- **WHAT TO DO**
What you produce should be every line from the data that includes "snap".
Segment Start: RECORDS SHOWN
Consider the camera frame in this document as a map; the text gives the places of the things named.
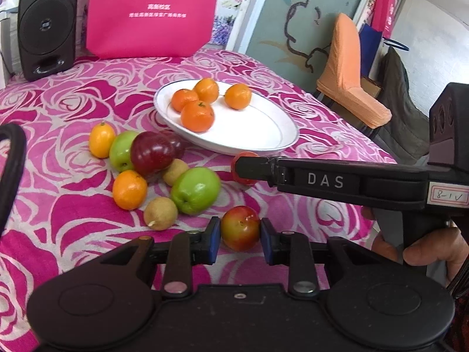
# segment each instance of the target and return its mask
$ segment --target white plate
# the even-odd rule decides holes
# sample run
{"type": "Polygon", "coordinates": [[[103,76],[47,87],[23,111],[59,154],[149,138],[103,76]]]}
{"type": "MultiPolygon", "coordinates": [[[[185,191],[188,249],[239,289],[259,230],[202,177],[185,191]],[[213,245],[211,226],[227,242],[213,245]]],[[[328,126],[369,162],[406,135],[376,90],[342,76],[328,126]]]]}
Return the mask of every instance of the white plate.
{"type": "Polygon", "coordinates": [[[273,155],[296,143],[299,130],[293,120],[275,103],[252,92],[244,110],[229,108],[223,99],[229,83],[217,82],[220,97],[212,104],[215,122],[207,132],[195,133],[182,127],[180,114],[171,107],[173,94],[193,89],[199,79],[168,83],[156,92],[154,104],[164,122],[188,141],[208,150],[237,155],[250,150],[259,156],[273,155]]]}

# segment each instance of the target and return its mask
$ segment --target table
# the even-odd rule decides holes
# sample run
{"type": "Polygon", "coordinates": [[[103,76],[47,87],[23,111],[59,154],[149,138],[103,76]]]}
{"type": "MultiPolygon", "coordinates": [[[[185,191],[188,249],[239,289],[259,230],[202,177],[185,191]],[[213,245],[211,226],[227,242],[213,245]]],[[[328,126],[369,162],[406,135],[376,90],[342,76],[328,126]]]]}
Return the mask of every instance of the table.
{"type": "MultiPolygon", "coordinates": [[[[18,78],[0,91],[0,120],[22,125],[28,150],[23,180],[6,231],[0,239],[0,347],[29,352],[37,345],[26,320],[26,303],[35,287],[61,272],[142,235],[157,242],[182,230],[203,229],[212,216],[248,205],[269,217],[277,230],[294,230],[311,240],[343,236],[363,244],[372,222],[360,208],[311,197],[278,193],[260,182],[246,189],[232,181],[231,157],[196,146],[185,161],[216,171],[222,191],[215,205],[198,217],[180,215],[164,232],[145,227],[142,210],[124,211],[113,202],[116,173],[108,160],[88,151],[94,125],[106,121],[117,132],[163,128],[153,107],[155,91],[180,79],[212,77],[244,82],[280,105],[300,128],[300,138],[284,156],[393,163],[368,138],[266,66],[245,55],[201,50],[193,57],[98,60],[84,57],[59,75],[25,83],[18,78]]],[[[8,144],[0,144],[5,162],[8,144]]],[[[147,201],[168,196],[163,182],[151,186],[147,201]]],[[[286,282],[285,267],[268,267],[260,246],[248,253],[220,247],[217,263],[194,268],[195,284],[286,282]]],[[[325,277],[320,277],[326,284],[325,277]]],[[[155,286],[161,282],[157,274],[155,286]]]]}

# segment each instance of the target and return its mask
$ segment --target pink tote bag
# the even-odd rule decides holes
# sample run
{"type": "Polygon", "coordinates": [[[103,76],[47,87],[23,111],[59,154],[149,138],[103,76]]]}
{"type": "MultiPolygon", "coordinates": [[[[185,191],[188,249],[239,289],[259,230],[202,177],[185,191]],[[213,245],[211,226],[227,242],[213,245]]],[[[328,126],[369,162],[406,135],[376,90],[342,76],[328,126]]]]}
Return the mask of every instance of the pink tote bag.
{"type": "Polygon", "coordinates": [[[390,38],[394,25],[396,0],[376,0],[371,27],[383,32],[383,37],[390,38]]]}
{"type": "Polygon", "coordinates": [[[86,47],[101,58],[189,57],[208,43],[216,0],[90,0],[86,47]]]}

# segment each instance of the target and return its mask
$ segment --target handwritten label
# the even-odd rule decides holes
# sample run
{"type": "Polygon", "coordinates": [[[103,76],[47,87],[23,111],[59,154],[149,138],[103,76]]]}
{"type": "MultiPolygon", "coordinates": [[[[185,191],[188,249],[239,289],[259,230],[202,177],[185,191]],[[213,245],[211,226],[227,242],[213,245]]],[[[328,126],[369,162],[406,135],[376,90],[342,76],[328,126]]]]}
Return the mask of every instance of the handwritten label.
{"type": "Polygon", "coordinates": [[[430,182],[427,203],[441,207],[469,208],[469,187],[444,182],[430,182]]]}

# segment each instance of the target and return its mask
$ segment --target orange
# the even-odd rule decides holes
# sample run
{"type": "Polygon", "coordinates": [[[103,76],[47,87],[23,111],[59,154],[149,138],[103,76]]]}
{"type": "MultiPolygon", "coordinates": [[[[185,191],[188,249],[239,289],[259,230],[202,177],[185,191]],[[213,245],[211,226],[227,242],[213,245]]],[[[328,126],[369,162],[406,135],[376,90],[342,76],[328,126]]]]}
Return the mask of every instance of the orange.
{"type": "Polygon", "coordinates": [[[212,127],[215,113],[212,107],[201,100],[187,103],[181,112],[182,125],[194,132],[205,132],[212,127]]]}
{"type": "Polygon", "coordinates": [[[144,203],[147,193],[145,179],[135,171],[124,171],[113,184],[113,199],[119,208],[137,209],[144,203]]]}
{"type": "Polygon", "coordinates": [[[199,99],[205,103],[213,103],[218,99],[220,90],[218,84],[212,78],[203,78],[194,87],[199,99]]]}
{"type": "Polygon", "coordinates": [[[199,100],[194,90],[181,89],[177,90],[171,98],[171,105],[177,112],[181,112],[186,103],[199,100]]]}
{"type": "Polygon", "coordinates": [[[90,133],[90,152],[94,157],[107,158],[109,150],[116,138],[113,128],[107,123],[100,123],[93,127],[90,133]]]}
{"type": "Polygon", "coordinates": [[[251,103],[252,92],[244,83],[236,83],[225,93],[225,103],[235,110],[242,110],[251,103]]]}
Segment End: RECORDS SHOWN
Segment Start: RECORDS SHOWN
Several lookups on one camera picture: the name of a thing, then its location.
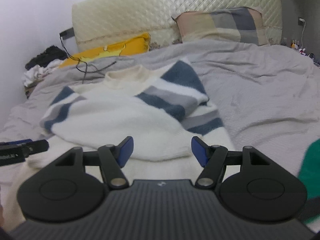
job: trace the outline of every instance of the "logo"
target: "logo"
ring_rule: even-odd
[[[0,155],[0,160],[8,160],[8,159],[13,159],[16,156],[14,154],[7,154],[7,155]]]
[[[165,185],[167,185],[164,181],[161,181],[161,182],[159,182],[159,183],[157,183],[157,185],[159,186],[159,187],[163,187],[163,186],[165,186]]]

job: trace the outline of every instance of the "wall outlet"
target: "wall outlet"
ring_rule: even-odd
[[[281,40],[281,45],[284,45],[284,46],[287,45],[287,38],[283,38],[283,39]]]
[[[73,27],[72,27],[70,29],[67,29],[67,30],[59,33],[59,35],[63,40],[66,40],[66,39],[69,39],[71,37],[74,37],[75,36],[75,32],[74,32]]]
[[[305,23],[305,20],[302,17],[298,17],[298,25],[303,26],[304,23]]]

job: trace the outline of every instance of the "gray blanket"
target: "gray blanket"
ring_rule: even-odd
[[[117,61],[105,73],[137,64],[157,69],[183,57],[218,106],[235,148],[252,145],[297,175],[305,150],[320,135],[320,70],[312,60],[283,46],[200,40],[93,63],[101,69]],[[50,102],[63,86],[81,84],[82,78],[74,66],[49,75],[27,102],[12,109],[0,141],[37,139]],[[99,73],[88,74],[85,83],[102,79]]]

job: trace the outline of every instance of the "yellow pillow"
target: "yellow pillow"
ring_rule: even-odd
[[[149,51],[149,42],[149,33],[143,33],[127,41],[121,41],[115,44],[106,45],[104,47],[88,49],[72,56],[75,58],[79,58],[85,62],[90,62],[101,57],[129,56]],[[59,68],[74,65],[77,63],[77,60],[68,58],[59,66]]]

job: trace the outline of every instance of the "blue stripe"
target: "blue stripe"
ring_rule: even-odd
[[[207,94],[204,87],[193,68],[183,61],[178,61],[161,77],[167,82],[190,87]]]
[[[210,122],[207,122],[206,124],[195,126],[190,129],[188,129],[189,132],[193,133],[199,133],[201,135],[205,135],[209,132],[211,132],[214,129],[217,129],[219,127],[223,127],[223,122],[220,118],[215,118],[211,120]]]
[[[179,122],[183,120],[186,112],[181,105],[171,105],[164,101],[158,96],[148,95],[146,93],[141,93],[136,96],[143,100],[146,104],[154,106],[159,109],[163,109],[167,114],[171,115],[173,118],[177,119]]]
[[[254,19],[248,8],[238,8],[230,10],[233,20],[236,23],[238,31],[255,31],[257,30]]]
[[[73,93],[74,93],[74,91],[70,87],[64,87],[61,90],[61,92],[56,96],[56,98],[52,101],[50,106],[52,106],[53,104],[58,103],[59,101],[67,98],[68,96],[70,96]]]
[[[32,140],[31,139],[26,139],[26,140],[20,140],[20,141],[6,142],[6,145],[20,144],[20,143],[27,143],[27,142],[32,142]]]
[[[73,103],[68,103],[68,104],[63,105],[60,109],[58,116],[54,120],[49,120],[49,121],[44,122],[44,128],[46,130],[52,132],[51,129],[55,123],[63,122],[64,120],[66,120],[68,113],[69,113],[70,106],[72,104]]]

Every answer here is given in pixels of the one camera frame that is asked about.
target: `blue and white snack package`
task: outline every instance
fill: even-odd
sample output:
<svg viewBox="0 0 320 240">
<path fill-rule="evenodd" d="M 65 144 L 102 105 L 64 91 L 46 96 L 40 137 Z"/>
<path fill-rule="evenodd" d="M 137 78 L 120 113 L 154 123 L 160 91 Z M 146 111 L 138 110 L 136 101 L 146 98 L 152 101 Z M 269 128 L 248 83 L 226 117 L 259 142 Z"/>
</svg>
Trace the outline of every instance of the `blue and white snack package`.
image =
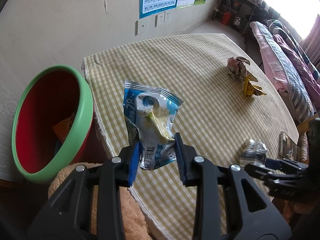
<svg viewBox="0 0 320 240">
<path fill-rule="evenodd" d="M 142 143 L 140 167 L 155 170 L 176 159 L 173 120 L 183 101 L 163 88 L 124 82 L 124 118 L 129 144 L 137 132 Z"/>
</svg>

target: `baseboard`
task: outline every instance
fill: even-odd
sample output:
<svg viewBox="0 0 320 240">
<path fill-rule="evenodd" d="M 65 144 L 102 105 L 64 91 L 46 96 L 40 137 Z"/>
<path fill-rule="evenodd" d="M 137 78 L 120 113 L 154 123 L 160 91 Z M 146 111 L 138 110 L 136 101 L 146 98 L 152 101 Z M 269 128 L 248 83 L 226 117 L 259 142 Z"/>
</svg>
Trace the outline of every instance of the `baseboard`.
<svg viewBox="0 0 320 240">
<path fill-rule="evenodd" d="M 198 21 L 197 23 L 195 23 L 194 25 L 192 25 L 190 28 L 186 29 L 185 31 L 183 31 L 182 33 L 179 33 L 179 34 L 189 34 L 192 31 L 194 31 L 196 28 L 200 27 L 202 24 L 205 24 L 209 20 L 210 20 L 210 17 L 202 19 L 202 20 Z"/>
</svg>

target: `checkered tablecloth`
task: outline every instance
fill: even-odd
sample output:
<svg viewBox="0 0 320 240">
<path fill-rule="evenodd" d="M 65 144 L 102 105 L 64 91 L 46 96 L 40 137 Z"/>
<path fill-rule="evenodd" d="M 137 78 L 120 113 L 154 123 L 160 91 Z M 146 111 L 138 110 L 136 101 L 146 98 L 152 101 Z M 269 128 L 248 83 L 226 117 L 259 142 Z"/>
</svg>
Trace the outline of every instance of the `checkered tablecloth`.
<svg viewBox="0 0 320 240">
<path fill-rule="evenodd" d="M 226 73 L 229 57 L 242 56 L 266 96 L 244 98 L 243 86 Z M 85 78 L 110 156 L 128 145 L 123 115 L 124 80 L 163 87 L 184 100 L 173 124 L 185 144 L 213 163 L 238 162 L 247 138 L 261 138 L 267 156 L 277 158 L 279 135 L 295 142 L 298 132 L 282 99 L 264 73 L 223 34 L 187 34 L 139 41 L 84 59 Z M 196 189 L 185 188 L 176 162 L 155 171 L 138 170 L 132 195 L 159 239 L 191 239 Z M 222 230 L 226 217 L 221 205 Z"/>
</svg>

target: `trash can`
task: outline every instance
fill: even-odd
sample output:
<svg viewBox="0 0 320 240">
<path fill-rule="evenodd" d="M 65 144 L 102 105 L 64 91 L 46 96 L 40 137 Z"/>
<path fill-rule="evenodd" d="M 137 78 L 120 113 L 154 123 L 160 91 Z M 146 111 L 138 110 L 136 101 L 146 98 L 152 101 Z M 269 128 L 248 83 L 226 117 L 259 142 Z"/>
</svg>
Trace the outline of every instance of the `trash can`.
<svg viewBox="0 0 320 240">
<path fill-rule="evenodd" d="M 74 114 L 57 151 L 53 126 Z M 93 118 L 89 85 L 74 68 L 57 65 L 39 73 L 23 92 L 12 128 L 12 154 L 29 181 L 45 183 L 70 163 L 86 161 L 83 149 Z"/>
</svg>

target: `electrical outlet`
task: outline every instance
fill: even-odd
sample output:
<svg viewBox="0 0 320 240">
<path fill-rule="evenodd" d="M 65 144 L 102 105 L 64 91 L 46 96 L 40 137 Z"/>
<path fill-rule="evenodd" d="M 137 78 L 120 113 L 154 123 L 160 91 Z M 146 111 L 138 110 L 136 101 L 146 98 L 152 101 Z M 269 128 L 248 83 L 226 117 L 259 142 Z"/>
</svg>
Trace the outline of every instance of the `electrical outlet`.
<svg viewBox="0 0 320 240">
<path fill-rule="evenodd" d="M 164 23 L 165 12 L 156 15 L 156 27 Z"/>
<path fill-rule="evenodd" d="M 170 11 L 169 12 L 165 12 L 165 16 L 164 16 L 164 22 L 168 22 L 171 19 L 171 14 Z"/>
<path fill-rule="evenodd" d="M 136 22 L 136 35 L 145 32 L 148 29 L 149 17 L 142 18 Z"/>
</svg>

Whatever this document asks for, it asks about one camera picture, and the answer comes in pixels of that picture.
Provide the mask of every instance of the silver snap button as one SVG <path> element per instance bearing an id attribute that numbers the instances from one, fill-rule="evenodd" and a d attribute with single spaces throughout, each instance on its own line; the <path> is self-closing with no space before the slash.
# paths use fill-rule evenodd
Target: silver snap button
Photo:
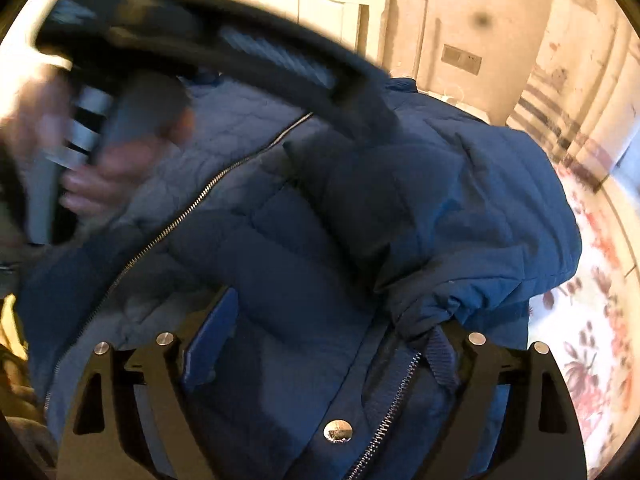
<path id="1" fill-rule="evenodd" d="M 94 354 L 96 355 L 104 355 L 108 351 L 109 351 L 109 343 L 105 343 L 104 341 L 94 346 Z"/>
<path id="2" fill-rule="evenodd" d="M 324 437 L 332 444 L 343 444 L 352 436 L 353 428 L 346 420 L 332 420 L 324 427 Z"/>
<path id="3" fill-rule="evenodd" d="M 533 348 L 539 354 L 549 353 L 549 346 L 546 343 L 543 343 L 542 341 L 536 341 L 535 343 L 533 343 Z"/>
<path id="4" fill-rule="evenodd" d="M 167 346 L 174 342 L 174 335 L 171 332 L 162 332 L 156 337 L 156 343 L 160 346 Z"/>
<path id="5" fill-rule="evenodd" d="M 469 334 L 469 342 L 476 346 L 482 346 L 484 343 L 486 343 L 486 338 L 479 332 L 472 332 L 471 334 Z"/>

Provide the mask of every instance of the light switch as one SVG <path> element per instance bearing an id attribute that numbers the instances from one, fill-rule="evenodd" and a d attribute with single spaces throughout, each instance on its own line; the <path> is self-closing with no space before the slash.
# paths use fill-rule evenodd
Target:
Segment End: RECORDS SHOWN
- **YOUR SOLUTION**
Provide the mask of every instance of the silver snap button as one SVG <path> element per instance bearing an id attribute that numbers the instances from one, fill-rule="evenodd" and a d attribute with single spaces throughout, each instance on its own line; the <path> is self-closing with no space before the slash.
Target: silver snap button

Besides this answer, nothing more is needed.